Here is how the process works. In addition to setting prices and reimbursement rates, PBMs negotiate discounts (known as rebates) with drug companies. Sometimes PBMs pass the entire rebate on to the insurance company, but raise their own fees. In other instances, they keep a portion of the rebate as a reward for themselves, meaning that the manufacturer lowered the price, but the insurance company did not receive the full benefit of the reduction. Critics say PBMs’ method of determining their commission is opaque, and the Trump administration mulled (but ultimately never made) a change in Medicare rules that would have compelled PBMs to pass the entire rebate on to Medicare.

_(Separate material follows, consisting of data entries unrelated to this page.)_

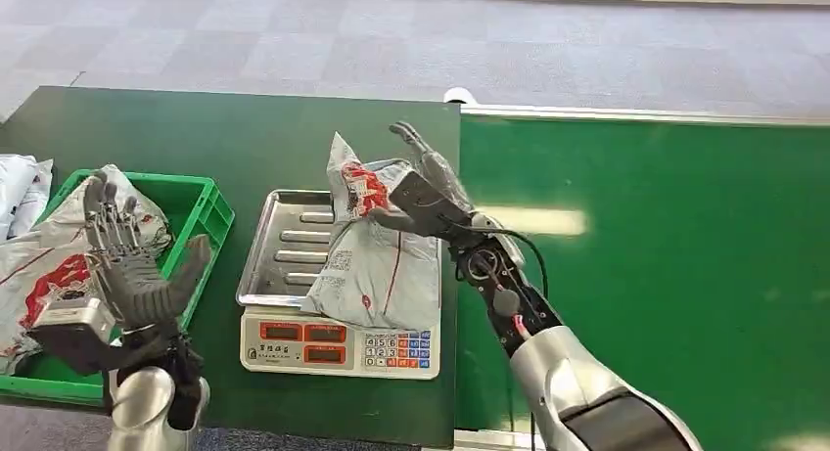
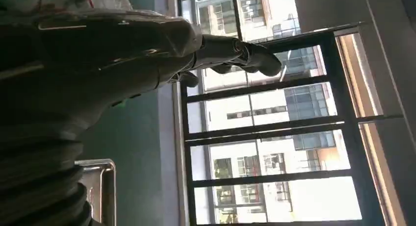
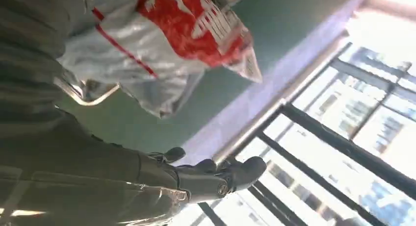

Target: Moved the parcel from conveyor to table for the left to box.

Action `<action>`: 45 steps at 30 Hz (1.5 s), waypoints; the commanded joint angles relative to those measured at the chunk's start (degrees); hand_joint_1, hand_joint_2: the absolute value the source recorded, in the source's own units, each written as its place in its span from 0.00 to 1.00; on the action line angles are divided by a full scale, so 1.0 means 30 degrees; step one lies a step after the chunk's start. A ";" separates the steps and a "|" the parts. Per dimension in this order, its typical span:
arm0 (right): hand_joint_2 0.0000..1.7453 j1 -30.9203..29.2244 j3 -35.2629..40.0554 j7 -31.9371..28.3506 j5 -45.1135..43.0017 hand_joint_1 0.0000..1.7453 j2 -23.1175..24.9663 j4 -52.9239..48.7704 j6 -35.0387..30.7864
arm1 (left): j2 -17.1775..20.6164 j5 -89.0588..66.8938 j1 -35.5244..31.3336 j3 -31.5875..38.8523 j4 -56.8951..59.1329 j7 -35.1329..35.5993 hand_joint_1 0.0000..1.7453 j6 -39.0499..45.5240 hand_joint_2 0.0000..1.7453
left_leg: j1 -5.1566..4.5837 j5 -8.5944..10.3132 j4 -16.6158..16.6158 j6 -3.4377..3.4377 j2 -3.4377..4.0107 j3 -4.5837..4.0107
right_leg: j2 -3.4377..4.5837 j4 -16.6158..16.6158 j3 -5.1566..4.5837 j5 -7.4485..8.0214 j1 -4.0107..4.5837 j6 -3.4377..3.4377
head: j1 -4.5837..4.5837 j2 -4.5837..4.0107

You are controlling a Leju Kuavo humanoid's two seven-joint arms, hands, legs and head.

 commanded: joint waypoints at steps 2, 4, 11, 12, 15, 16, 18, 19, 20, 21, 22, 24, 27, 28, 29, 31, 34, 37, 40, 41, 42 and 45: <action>1.00 0.1513 -0.1668 -0.0501 -0.2410 0.00 -0.0903 -0.7647 -0.1022 | 0.0922 -0.2590 -0.2576 -0.3445 0.2885 0.0897 0.00 -0.1095 1.00 | -0.0003 0.0022 0.0002 0.0024 -0.0090 -0.0023 | -0.0102 0.0002 0.0008 -0.0010 0.0005 -0.0029 | -0.0007 0.0000; 1.00 0.1740 -0.1862 -0.0464 -0.3065 0.00 -0.1000 -0.8586 -0.1199 | 0.0971 -0.3002 -0.3022 -0.3411 0.3409 0.1065 0.00 -0.1234 1.00 | -0.0002 0.0020 0.0007 0.0028 -0.0085 -0.0028 | -0.0098 0.0004 0.0009 -0.0009 0.0008 -0.0036 | 0.0000 0.0000; 1.00 0.4275 -0.2306 -0.1040 -0.3065 0.00 -0.1525 -1.3708 -0.3289 | 0.1147 -0.4980 -0.4789 -0.4009 0.4540 0.1833 0.00 -0.2823 1.00 | 0.0002 0.0022 -0.0012 0.0023 -0.0097 0.0000 | -0.0111 -0.0017 0.0036 -0.0010 0.0010 -0.0030 | 0.0000 0.0000; 1.00 0.4999 -0.2301 -0.1046 -0.2376 0.00 -0.1642 -1.4852 -0.4257 | 0.1174 -0.5573 -0.4904 -0.4174 0.4567 0.2050 0.00 -0.2934 1.00 | 0.0003 0.0023 -0.0024 0.0034 -0.0106 0.0015 | -0.0124 -0.0032 0.0056 -0.0010 0.0015 -0.0041 | -0.0007 0.0000; 1.00 0.7923 -0.2287 -0.0979 -0.1209 0.00 -0.2483 -1.8315 -0.5729 | 0.1272 -0.6912 -0.5215 -0.4654 0.4910 0.2583 0.00 -0.3147 1.00 | 0.0010 0.0019 -0.0042 0.0037 -0.0131 0.0039 | -0.0151 -0.0063 0.0096 -0.0017 0.0023 -0.0039 | -0.0008 0.0000; 1.00 0.8402 -0.2338 -0.1083 -0.1074 0.00 -0.2646 -1.8775 -0.5788 | 0.1326 -0.7249 -0.5317 -0.4777 0.5072 0.2779 0.00 -0.3158 1.00 | 0.0017 0.0020 -0.0046 0.0033 -0.0150 0.0041 | -0.0168 -0.0071 0.0105 -0.0020 0.0028 -0.0035 | 0.0007 0.0000; 1.00 1.0086 -0.2691 -0.1271 -0.0727 0.00 -0.3158 -1.9986 -0.6053 | 0.1485 -0.8612 -0.5834 -0.5203 0.6011 0.3707 0.00 -0.3225 1.00 | 0.0008 0.0009 -0.0027 0.0017 -0.0121 0.0027 | -0.0127 -0.0047 0.0071 -0.0020 0.0014 -0.0021 | -0.0007 0.0000; 1.00 1.0415 -0.2822 -0.1345 -0.0664 0.00 -0.3253 -2.0179 -0.6020 | 0.1409 -0.8629 -0.5988 -0.5174 0.6362 0.3692 0.00 -0.3246 1.00 | 0.0017 0.0006 -0.0040 0.0026 -0.0155 0.0047 | -0.0165 -0.0070 0.0118 -0.0026 0.0027 -0.0033 | 0.0000 0.0000; 1.00 1.0498 -0.2870 -0.1387 -0.0663 0.00 -0.3272 -2.0210 -0.5975 | 0.1391 -0.8660 -0.6044 -0.5181 0.6479 0.3662 0.00 -0.3235 1.00 | 0.0015 0.0015 -0.0062 0.0041 -0.0177 0.0067 | -0.0194 -0.0096 0.0143 -0.0023 0.0030 -0.0047 | 0.0000 0.0000; 1.00 1.0498 -0.2870 -0.1387 -0.0663 0.00 -0.3272 -2.0210 -0.5975 | 0.1391 -0.8660 -0.6044 -0.5181 0.6479 0.3662 0.00 -0.3235 1.00 | 0.0004 -0.0005 -0.0023 0.0012 -0.0094 0.0021 | -0.0106 -0.0043 0.0062 -0.0015 0.0010 -0.0023 | -0.0007 0.0000; 1.00 1.0327 -0.2921 -0.1409 -0.0650 0.00 -0.3149 -2.0050 -0.5935 | 0.1392 -0.8677 -0.6060 -0.5154 0.6548 0.3630 0.00 -0.3217 1.00 | 0.0004 -0.0002 -0.0032 0.0022 -0.0093 0.0038 | -0.0111 -0.0054 0.0072 -0.0011 0.0013 -0.0036 | 0.0007 0.0000; 1.00 1.0160 -0.2930 -0.1417 -0.0618 0.00 -0.3054 -1.9929 -0.5915 | 0.1389 -0.8673 -0.6011 -0.5123 0.6460 0.3635 0.00 -0.3224 1.00 | 0.0002 -0.0018 -0.0003 0.0009 0.0003 0.0002 | -0.0021 -0.0023 0.0014 0.0001 0.0008 -0.0025 | -0.0007 0.0000; 1.00 1.1378 -0.3387 -0.1280 -0.0392 0.00 -0.3174 -2.0919 -0.6373 | 0.1737 -0.9794 -0.6492 -0.5720 0.7308 0.4306 0.00 -0.3809 1.00 | -0.0001 -0.0010 -0.0008 0.0009 0.0007 0.0015 | -0.0029 -0.0024 0.0025 -0.0002 0.0007 -0.0032 | 0.0000 0.0000; 1.00 1.2654 -0.3761 -0.1343 -0.0032 0.00 -0.3477 -2.1806 -0.6860 | 0.1779 -1.0017 -0.7136 -0.6032 0.8551 0.4435 0.00 -0.4306 1.00 | 0.0003 0.0004 -0.0032 0.0034 -0.0006 0.0041 | -0.0052 -0.0052 0.0059 0.0009 0.0020 -0.0067 | -0.0007 0.0000; 1.00 1.3536 -0.4310 -0.1397 0.0027 0.00 -0.3502 -2.2426 -0.7320 | 0.1750 -1.0239 -0.7786 -0.6285 0.9665 0.4417 0.00 -0.4414 1.00 | 0.0010 0.0006 -0.0036 0.0010 -0.0098 0.0037 | -0.0133 -0.0059 0.0088 -0.0017 0.0018 -0.0033 | -0.0015 0.0000; 1.00 1.5352 -0.5518 -0.1694 -0.0743 0.00 -0.3561 -2.3689 -0.7395 | 0.1475 -1.1128 -0.9122 -0.6903 1.2074 0.4516 0.00 -0.4295 1.00 | 0.0005 0.0024 -0.0051 0.0020 -0.0197 0.0068 | -0.0235 -0.0077 0.0133 -0.0035 0.0015 -0.0036 | -0.0007 0.0000; 1.00 1.7083 -0.7051 -0.2094 -0.1263 0.00 -0.3382 -2.4187 -0.7477 | 0.1265 -1.2210 -0.9780 -0.7643 1.4251 0.4789 0.00 -0.4383 1.00 | 0.0007 0.0007 -0.0031 0.0026 -0.0230 0.0050 | -0.0254 -0.0074 0.0152 -0.0042 0.0017 -0.0026 | 0.0007 0.0000; 1.00 1.7844 -0.7361 -0.2528 -0.1502 0.00 -0.3350 -2.3945 -0.7441 | 0.1280 -1.2955 -0.9791 -0.8146 1.5443 0.5089 0.00 -0.4427 1.00 | -0.0014 -0.0010 -0.0044 0.0025 -0.0148 0.0077 | -0.0178 -0.0078 0.0140 -0.0033 -0.0003 -0.0029 | 0.0000 0.0000; 1.00 1.7653 -0.6854 -0.2734 -0.2287 0.00 -0.3415 -2.3352 -0.6855 | 0.1542 -1.3508 -0.9943 -0.8758 1.6629 0.4993 0.00 -0.5065 1.00 | -0.0017 -0.0016 -0.0061 0.0042 -0.0076 0.0101 | -0.0116 -0.0092 0.0138 -0.0013 0.0002 -0.0061 | 0.0000 0.0000; 1.00 1.7622 -0.6680 -0.2762 -0.2275 0.00 -0.3419 -2.3209 -0.6877 | 0.1598 -1.3607 -0.9955 -0.8895 1.7019 0.4904 0.00 -0.5192 1.00 | -0.0019 -0.0026 -0.0033 0.0012 -0.0042 0.0069 | -0.0071 -0.0052 0.0095 -0.0014 -0.0009 -0.0033 | -0.0007 0.0000; 1.00 1.7628 -0.6549 -0.2783 -0.2315 0.00 -0.3373 -2.3067 -0.6875 | 0.1639 -1.3853 -0.9911 -0.9077 1.7345 0.4835 0.00 -0.5051 1.00 | -0.0025 -0.0027 -0.0026 0.0007 -0.0016 0.0055 | -0.0041 -0.0041 0.0067 -0.0010 -0.0016 -0.0026 | -0.0015 0.0000; 1.00 1.7486 -0.6358 -0.2785 -0.2558 0.00 -0.3336 -2.2575 -0.6790 | 0.1465 -1.4365 -0.9869 -0.9391 1.8324 0.4721 0.12 -0.5057 1.00 | -0.0020 -0.0012 -0.0060 0.0021 -0.0009 0.0092 | -0.0040 -0.0073 0.0100 0.0005 -0.0005 -0.0050 | -0.0008 0.0000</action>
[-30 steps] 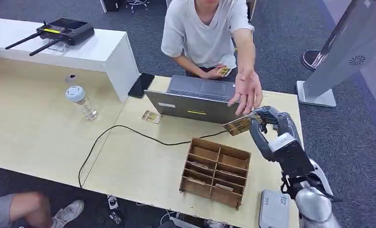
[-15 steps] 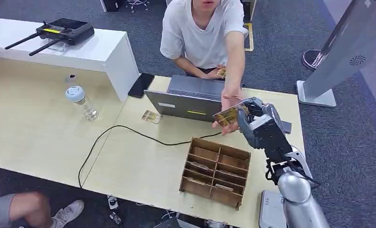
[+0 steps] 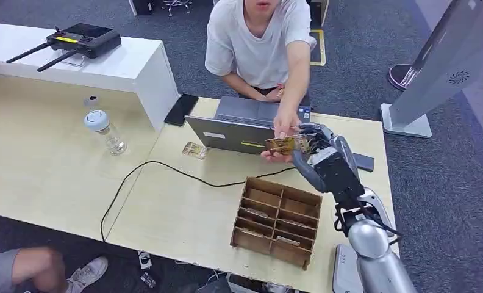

What makes the situation frustrating for consumers is that pharmaceutical firms can help PBMs look as if they’re negotiating successfully, without losing a dime, merely by raising the price of the drug and then handing the PBM what looks like a big rebate. The customer and the insurer pay the same amount they’ve always paid, but the PBM gets a fee for the “discount” it theoretically negotiated.

As reported in Time magazine in 2019 (https://time.com/5564547/drug-prices-medicine/), PBMs’ contracts with pharmaceutical firms and with health insurance firms are confidential. Even after the passage of the 2018 Know the Lowest Price Act and Patient Right to Know Drug Prices Act, the only real recourse pharmacy customers have is to ask the pharmacist if their out-of-pocket cost for a drug would be lower than their co-pay – a situation that University of Southern California researchers found is true 25 percent of the time (https://www.pbs.org/newshour/health/why-a-patient-paid-a-285-copay-for-a-40-drug).

‘Clawbacks’ mean plummeting reimbursements for independent pharmacies

PBMs also allegedly engage in the practice of “clawbacks” when the covered patient is a Medicare participant, asserting that pharmacies owe them fees, and simply deducting these fees from pharmacies’ reimbursements. One justification PBMs give for the fees they charge is that pharmacies have fallen short of Medicare quality metrics such as high patient medication adherence rates – metrics originally created by CMS to serve as incentives by generating bonus payments. The NPR report cited earlier noted that one former pharmacy owner saw his monthly fees escalate from $20,000 to $40,000 before he decided to sell his business.

The problem with these so-called quality metrics, according to observers like Ciaccia, is that they are primarily incentives to fill more prescriptions, more regularly. After all, no one is at the patient’s home watching him take his medication. “Medication adherence” just means “regular prescription drug deliveries” – something chain pharmacies do very well, particularly with mail-order subscriptions.

Change is happening in the way PBMs affect drug prices and reimbursements, but for many independent pharmacies, it may be too little, too late.